Pure, uncomplicated delight. Something younger than her face. Something real.
Then it closed. He watched it close, smooth and deliberate as a hand closing over a coin. She said something to the man nearest her, a small gesture of excuse, and crossed the room towards him unhurried, making it look as though she had been intending to cross the room all along.
She stopped at a polite distance and curtsied, correctly.
“Colonel Fitzwilliam.” Her voice was warm, composed, perfectly calibrated. “Welcome home.”
NotRichard.
He bowed over her hand. He was, he realised, at a disadvantage he had not anticipated and could not immediately account for.
“Mrs Fitzwilliam.” He straightened. “I apologise for the lateness of my arrival.”
“Not at all,” she said pleasantly. “There was a great deal of military business, I imagine, on your return.”
“The War Office,” he said. “And a tailor.”
Something moved in her eyes, very briefly. Not amusement. Something more considering. “Well,” she said, “you are here now.”
“I am,” he agreed.
There was a moment in which neither of them had anything to say, which was not something he had experienced often and had not expected to experience with her specifically. The girl in Brighton had never for a single moment lacked something to say.
Then Elizabeth appeared at his elbow.
“Richard.” Warm, proprietary, welcoming. She took his arm and kissed his cheek in the manner of a woman who had been Mrs Darcy long enough to feel perfectly confident in London society. “I am very glad you are here at last. You look very well; doesn’t he, Lydia?”
“Extremely,” Lydia said, with the same pleasant composure.
Elizabeth’s eyes moved between them with the alertness of a woman taking a measurement. Whatever she concluded, she kept it to herself. “Come and see Darcy,” she said, steering him gently. “He has been on edge since your note arrived this morning.”
He went. He glanced back once. Lydia had already returned to her corner of the room, to the group that had paused and now resumed, and she did not look as though she had looked back.
Darcy shook his hand with quiet warmth and said only “welcome home,” which was the right thing. Georgiana embraced him with genuine feeling and then gave him a look, very brief and very direct, that told him she had noticed something and was filing it away. He would not have said he was particularly readable this evening but evidently his cousin disagreed.
“Lord Anstruther,” Elizabeth said, drawing forward the young man who had been hovering at Georgiana’s elbow. “He and Georgiana have become great friends.”
The young man was perhaps twenty-four; he had the look of someone who read a great deal and didn’t mind if you knew it, which Fitzwilliam found he approved of more than he expected to. His regard for Georgiana was utterly transparent, though he was doing his best to be decorous about it.

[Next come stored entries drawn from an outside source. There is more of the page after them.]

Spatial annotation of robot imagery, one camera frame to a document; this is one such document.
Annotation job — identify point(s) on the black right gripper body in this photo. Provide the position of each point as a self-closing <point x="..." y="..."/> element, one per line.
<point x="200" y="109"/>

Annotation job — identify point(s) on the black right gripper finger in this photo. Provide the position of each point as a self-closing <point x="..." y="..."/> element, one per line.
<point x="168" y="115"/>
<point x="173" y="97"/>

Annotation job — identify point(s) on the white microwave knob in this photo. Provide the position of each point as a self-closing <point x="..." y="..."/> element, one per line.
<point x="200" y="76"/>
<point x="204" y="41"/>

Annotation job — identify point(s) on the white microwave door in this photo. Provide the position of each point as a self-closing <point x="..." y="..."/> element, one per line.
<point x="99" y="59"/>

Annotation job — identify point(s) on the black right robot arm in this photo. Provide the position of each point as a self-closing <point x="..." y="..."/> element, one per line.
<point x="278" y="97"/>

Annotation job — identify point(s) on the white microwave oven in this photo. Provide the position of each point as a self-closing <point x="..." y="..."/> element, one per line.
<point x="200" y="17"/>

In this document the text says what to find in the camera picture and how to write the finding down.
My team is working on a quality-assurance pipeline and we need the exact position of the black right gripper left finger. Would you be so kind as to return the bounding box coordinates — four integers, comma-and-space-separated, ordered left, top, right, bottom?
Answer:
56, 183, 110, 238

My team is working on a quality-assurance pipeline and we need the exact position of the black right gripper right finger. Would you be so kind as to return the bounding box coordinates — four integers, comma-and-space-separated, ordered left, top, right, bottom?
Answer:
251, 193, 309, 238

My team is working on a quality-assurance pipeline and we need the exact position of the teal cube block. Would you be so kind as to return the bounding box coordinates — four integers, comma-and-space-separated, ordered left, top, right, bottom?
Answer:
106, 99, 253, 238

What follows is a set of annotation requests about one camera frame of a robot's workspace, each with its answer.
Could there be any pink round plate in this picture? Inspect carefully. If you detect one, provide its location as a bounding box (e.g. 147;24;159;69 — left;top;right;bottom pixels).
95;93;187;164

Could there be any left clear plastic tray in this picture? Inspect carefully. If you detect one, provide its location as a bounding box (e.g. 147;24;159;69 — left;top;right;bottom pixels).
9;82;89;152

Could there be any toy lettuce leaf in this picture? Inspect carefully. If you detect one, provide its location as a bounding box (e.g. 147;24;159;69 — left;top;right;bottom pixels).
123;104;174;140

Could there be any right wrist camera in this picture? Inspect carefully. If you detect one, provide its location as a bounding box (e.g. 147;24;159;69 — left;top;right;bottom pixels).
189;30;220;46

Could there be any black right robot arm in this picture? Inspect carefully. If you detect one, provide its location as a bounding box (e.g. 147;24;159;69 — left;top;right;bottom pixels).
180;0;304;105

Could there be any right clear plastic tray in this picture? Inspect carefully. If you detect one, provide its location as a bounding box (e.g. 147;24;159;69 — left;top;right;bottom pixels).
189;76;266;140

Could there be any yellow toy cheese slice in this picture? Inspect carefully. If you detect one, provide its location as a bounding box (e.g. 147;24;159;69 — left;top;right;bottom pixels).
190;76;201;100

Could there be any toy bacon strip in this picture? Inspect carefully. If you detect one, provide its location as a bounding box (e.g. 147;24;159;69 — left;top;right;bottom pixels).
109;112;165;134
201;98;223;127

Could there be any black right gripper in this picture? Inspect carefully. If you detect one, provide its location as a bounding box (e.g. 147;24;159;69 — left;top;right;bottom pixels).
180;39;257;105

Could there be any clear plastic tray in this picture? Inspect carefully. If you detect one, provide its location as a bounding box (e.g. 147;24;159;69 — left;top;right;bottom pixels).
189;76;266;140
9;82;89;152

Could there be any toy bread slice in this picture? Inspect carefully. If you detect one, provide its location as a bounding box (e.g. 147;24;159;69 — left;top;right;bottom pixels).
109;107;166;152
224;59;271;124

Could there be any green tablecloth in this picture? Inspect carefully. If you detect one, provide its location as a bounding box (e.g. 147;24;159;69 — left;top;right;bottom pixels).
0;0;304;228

“Colonel,” Anstruther said, with a slight bow. “Your reputation precedes you.”
“I hope not unfavourably,” Fitzwilliam said.
“Entirely the reverse. Miss Darcy speaks of you with great affection.”
Georgiana looked serene. Darcy looked, very briefly, as though he was doing some sort of internal calculation that he would share with no one.
Fitzwilliam’s attention drifted across the room. He could not prevent it.
Lydia was dancing now. Her partner was a fair-haired young man who was plainly delighted with himself for having secured her hand and slightly lost for what to do with the good fortune. She was talking, he noticed; not performing the dance in silence but talking with the easy grace of someone who could do several things simultaneously without apparent effort. Her partner laughed at something she said. Her attention was fully on her partner, without the slightest indication that intimated she knew she was being observed.